The Moth Robert Bradley a young man of independent mind and spirit gave up his job in the Jarrow shipyards to work at his uncle s old established carpenter s shop in a small village Life with domineering Unc

  • Title: The Moth
  • Author: Catherine Cookson
  • ISBN: 9780671644789
  • Page: 333
  • Format: Paperback
  • Robert Bradley, a young man of independent mind and spirit, gave up his job in the Jarrow shipyards to work at his uncle s old established carpenter s shop in a small village Life with domineering Uncle John and his family did not always prove easy, however, and on Sunday Robert was glad to set off alone exploring the Durham countryside At a friendly wayside inn he heardRobert Bradley, a young man of independent mind and spirit, gave up his job in the Jarrow shipyards to work at his uncle s old established carpenter s shop in a small village Life with domineering Uncle John and his family did not always prove easy, however, and on Sunday Robert was glad to set off alone exploring the Durham countryside At a friendly wayside inn he heard talk about Foreshaw Park, the sadly run down estate of the once wealthy Thorman family, and walking home in the moonlight he had his first strange encounter with Millie, the ethereal girl child of that house whose odd ways and nocturnal wanderings had led to her being known locally as Thorman s Moth The time came when a sudden and dramatic turn in Robert s affairs brought him a much closer involvement with the Thormans of Foreshaw, and especially with the elder daughter Agnes who shouldered so many of the burdens of this troubled household and who alone of all her family loved and protected the frail unworldly Millie But this was 1913, and anything beyond the most formal relationship between servant and mistress had to face the barriers and injustices of a rigid social hierarchy that was soon to perish in the flames of war.

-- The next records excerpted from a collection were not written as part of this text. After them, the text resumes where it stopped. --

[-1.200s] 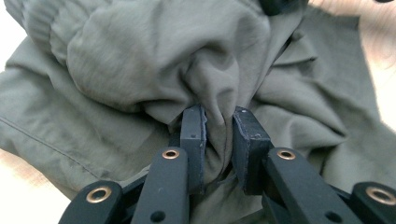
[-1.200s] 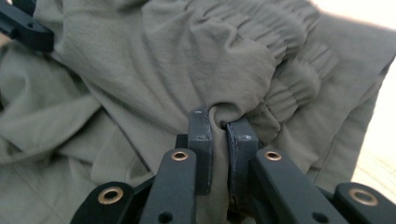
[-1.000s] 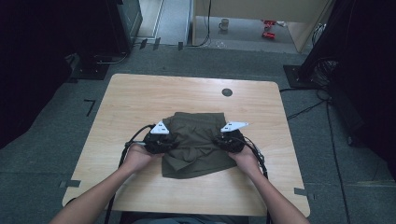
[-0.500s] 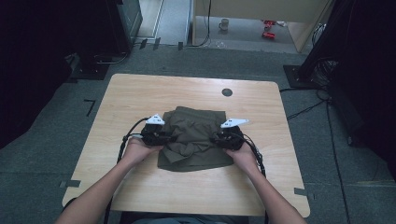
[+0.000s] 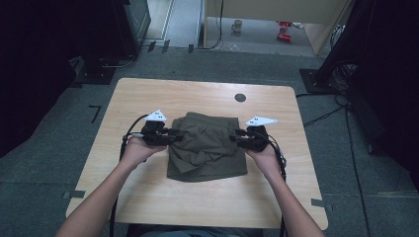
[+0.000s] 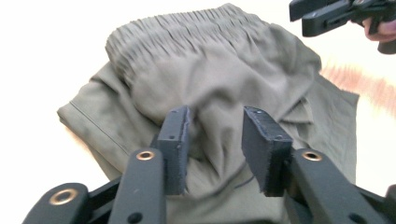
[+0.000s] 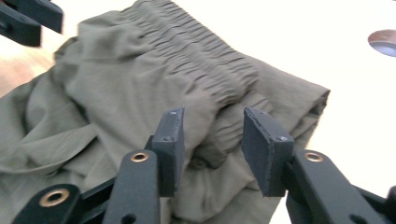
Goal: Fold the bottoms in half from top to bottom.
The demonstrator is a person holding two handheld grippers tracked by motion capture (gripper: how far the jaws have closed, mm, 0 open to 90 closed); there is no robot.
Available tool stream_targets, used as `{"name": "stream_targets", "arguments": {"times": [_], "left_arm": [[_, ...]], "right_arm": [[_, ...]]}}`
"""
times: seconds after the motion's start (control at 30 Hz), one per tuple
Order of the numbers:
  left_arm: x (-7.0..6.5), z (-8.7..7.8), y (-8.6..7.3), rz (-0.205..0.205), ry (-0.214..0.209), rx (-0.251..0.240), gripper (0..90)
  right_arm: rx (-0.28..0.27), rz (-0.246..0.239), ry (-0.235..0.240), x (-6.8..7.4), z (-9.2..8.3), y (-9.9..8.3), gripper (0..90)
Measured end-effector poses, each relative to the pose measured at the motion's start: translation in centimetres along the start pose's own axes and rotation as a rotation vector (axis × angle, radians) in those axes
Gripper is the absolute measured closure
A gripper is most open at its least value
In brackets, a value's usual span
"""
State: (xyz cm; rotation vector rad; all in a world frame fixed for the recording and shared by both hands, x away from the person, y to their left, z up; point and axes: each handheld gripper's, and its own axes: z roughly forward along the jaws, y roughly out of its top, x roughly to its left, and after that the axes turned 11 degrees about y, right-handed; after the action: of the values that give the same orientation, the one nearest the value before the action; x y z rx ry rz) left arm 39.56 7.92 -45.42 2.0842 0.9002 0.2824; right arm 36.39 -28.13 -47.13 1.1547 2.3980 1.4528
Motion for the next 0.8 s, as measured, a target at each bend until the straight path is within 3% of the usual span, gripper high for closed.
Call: {"name": "stream_targets", "arguments": {"times": [0.33,0.5,0.57,0.67,0.8], "left_arm": [[2.3,1.5,2.1,-0.047,0.006,0.013,78.2],[3.2,3.2,2.7,-0.051,0.038,0.028,88.9],[3.6,3.6,2.6,-0.07,0.04,0.012,90.0],[3.8,4.4,2.2,-0.064,0.057,0.038,90.0],[4.1,4.9,1.9,-0.077,0.067,0.032,90.0]], "right_arm": [[0.022,0.032,-0.05,-2.1,1.2,1.3,71.0],[0.018,0.043,-0.08,-3.1,2.0,1.9,80.5],[0.007,0.045,-0.091,-3.4,2.1,2.0,83.7],[0.0,0.045,-0.104,-3.8,2.3,2.0,86.2],[0.015,0.076,-0.104,-4.5,2.6,1.4,88.0]]}}
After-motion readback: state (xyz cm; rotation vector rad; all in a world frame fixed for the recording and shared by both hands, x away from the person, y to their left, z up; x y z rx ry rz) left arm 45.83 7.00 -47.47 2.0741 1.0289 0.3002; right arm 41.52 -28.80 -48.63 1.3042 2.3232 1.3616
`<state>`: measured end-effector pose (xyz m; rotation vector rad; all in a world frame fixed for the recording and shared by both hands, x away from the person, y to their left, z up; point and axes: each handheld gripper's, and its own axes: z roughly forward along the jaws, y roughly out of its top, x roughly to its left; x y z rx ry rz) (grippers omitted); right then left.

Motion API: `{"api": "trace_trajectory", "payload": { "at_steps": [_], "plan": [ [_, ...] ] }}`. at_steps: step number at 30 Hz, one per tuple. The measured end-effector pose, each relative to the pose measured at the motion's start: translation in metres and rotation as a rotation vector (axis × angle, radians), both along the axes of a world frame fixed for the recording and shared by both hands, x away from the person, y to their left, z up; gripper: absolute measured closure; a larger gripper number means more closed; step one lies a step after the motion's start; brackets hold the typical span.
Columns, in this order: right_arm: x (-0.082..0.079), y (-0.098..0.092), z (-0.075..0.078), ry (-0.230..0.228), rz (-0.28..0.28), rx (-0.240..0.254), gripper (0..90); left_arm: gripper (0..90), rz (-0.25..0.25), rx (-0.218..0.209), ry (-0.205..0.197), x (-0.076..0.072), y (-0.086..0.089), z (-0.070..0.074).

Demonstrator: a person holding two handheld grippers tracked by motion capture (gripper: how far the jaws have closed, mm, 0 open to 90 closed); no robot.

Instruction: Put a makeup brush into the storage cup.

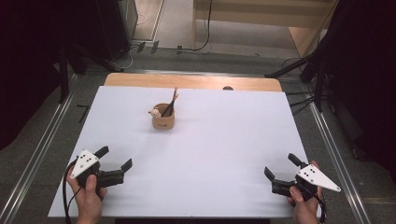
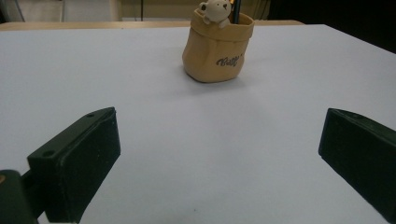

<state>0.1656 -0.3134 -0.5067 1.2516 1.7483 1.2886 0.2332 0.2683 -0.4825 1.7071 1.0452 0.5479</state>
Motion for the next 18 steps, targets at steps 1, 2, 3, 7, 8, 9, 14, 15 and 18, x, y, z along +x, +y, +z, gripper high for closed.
{"api": "trace_trajectory", "payload": {
  "at_steps": [1, 2, 3, 7, 8, 9, 14, 15, 18],
  "plan": [
    [0.000, 0.000, 0.000, 0.000, 0.000, 0.000, 0.0, 0.0, 0.000, 0.000, 0.002, -0.001, 0.002, 0.000],
    [0.000, 0.000, 0.000, 0.000, -0.001, 0.000, 0.0, 0.0, 0.001, -0.003, 0.002, -0.002, 0.003, 0.000],
    [0.000, 0.000, 0.000, 0.001, -0.002, -0.001, 0.0, 0.0, 0.003, 0.002, 0.002, -0.003, 0.004, 0.000],
    [0.000, -0.001, -0.001, 0.005, -0.006, 0.003, 0.0, 0.0, 0.008, -0.002, 0.006, -0.008, 0.012, -0.001],
    [0.000, -0.001, -0.001, 0.005, -0.005, 0.003, 0.0, 0.0, 0.008, -0.009, 0.009, -0.010, 0.014, -0.001],
    [0.000, -0.001, -0.001, 0.006, -0.006, 0.002, 0.0, 0.0, 0.008, -0.019, 0.014, -0.010, 0.015, -0.001],
    [-0.002, 0.000, -0.003, 0.012, -0.009, 0.001, 0.0, 0.0, 0.002, -0.025, 0.010, -0.018, 0.019, 0.001],
    [-0.003, 0.000, -0.003, 0.013, -0.008, 0.001, 0.0, 0.0, 0.005, -0.027, 0.007, -0.020, 0.020, 0.001],
    [-0.005, 0.002, -0.002, 0.012, -0.007, -0.003, 0.0, 0.0, 0.005, -0.020, -0.002, -0.026, 0.026, 0.002]
  ]
}}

    The Moth is an acclaimed not for profit organization dedicated to the art craft of storytelling It has presented true first person stories worldwide. The Moth YouTube The Moth Home Facebook The Moth, New York, New York K likes The Moth s mission is to promote the art and craft of storytelling and to honor and celebrate the diversity and The Moth The Moth is a non profit group based in New York City dedicated to the art and craft of storytelling Founded in , the organization presents a wide range of theme based storytelling events across the United States and abroad, often featuring prominent literary and cultural personalities The Moth offers a weekly podcast and in launched a national public radio show, The Moth Radio Hour The Moth TheMoth Twitter The Moth Listen to Podcasts On Demand Free TuneIn The Moth is an acclaimed not for profit organization dedicated to the art and craft of storytelling It is a celebration of both the raconteur, who breathes fire into true tales of ordinary life, and the storytelling novice, who has lived through something extraordinary and yearns to share it. The Moth by The Moth on Apple Podcasts rowsiTunes is the world s easiest way to organize and add to your digital media collection We The Moth Kindle edition by James Braly, Catherine Burns The Moth is an acclaimed not for profit organization dedicated to the art and craft of storytelling It is a celebration of both the raconteur, who breathes fire into true tales of ordinary life, and the storytelling novice, who has lived through something extraordinary and yearns to share it. The Moth Web Player The Moth Web Player Loading The Moth Since its launch in , The Moth has presented thousands of true stories, told live and without notes, to standing room only crowds worldwide.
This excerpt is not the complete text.